第二、服务器的访问速度判断, 需要访问多个不同的网址, 来取平均数, 这样的访问速度才比较稳

第三、代理ip的存活时间, 越长越稳定, 当然这个是在你搭建抓取后, 来进行计算。

第四、代理类型的重新检测, 通过访问不同的http和https网站, 判断代理到底是http还是https, 并且进行划分, http的代理, 那就访问http网址的时候使用, https的代理给https访问提供服务, 这样访问的几率才能提高。

所以根据这几点, 我重新写了一套代理ip池的项目, 目前抓取ip 4500+, 长期稳定的ip在1200+左右, 虽然少,但是相当稳定。

#代理ip池实现过程#

1.首先获取代理平台提供的代理服务器资源

o建议购买短效代理,购买后在后台获取API地址并设置IP白名单等参数

2.将获取到的代理服务器写入squid配置文件

o解析网站提供的代理服务器,按照一定规则写入/etc/squid/squid.conf

3.重新配置squid

o写入配置文件之后重新加载最新的文件,不会造成中断

4.自动更新,重复1-3

o由于网站提供的代理存活时间只有1-30分钟(由套餐决定),所以需要每隔一段时间重新获取一批新IP。

以上就是关于代理ip的搭建,作为多年的爬虫师,还是比较推荐四叶天代理ip(a-2.cn),没体验过的可以去试试,不管是连通率还是速度都是很不错的。

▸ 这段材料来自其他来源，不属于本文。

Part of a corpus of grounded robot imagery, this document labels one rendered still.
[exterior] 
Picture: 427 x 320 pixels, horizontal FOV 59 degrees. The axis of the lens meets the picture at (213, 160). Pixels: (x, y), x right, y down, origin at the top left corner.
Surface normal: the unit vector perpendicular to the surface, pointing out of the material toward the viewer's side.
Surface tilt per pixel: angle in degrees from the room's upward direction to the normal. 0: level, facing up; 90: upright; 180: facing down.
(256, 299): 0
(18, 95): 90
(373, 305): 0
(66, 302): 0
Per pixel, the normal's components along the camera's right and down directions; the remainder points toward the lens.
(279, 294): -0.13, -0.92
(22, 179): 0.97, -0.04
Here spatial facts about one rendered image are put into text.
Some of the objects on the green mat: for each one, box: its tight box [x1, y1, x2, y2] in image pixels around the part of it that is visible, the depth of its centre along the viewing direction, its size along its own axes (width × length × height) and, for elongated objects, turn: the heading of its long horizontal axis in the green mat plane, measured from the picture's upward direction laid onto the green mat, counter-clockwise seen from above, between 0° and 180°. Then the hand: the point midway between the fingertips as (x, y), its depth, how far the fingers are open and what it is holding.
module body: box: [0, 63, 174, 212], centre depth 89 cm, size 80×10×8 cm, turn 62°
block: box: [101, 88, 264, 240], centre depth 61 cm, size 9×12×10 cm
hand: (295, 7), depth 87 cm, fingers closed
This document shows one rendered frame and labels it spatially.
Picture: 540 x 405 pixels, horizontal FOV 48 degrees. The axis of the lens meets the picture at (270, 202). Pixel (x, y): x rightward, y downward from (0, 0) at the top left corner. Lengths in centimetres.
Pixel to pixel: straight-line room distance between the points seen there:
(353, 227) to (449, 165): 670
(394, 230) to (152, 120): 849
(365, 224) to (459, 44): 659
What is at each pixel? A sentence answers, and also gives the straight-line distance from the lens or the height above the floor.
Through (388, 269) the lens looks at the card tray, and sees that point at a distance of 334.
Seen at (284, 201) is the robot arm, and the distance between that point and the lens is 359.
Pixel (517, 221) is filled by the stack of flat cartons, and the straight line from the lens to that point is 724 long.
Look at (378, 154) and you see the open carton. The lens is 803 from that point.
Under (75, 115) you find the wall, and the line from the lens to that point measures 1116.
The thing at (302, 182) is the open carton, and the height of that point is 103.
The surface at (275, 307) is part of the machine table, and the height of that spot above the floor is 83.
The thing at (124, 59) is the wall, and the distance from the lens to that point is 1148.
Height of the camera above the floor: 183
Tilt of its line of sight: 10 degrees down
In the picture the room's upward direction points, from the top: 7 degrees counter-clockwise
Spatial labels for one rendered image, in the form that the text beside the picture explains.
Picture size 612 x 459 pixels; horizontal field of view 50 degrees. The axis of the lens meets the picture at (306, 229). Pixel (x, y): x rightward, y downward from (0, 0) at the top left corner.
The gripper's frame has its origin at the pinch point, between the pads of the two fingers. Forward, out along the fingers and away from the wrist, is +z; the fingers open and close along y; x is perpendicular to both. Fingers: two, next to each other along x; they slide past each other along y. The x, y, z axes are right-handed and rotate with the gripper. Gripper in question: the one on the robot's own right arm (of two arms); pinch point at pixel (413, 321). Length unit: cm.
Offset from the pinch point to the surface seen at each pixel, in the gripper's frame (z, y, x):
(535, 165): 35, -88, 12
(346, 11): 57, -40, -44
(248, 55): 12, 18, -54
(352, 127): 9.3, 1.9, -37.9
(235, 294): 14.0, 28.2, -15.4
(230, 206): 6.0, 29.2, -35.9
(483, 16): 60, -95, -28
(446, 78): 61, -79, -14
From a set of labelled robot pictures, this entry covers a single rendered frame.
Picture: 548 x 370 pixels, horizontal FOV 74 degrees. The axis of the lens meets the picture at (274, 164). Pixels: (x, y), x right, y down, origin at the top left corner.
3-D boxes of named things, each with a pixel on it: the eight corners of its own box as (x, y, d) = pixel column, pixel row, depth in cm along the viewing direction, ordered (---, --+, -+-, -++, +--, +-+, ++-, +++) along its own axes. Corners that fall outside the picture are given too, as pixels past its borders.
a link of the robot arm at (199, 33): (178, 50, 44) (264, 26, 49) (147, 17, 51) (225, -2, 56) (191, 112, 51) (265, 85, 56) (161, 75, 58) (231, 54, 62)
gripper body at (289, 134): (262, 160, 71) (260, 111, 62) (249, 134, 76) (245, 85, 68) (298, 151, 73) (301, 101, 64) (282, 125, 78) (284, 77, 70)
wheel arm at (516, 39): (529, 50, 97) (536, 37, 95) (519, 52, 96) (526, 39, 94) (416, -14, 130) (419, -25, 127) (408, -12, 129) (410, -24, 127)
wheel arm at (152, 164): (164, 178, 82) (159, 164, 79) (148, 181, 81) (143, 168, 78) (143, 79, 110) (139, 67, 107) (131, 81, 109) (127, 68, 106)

Authors get paid when people like you upvote their post.
If you enjoyed what you read here, create your account today and start earning FREE STEEM!
Sort Order:  

This is a one-time notice about a free service on steem.
There are communities that help support the little guy 😊, you might like ours, we join forces with lots of other small accounts to help each other grow!
Finally a good curation trail that helps its users achieve rapid growth, its fun on a bun! check it out. https://anentrypoint.github.io/school-of-minnows-landing/

A note on other bots warnings:

It's come to our attention that some of the people on this network (keys-defender run guityparties, and bots run by pfunk) have been attacking our advertorial notices by calling it a scam/fraud.

We have contacted the owners of those systems, we've shared our complete source code and processes, and explained that we've been running for longer that they have, and have been trusted by large subsets of users troughout, expressed all of our processes, which are simple, free, opensource and legitimate, and beneficial the blockchain and its users.

After doing lots of research and speaking to many other developers on this network, it's become clear that they use these false policing services to demote other projects in order to promote their own paid upvote scams and vote-abuse systems where they demote anything thats not designed to upvote their friends.
We respect their right to communicate what they want to, even if its false,however our project is highly respected, as well as open source, its already been audited by many users and its easy to confirm that there is no risk in using it.
Both our enrollment system and upvote bot is open source and whitelisted by MalwareBytes, accepted by Github, and we've serviced thousands of users since 2017, our bot is free and will only ever vote on your behalf if your idle reaches 100%.
We respect our users freedom, enrollement as well as unenrollment from our system is done directly on the blockchain and you do not need our services to join/leave.

Bot source: https://github.com/AnEntrypoint/school-of-minnows

Landing page source: https://github.com/AnEntrypoint/school-of-minnows-landing

School of minnows is FREE OPEN SOURCE software, we run the bot on our own resources and maintain it for free, if you have any questions about the platform, the quickest way to make contact is directly contacting the lead developer on discord: moonshine#6211 if you want to add a friend directly, or on the entrypoint discord: https://discord.gg/NED33mNpms
We are always active and happy to answer any questions you may have.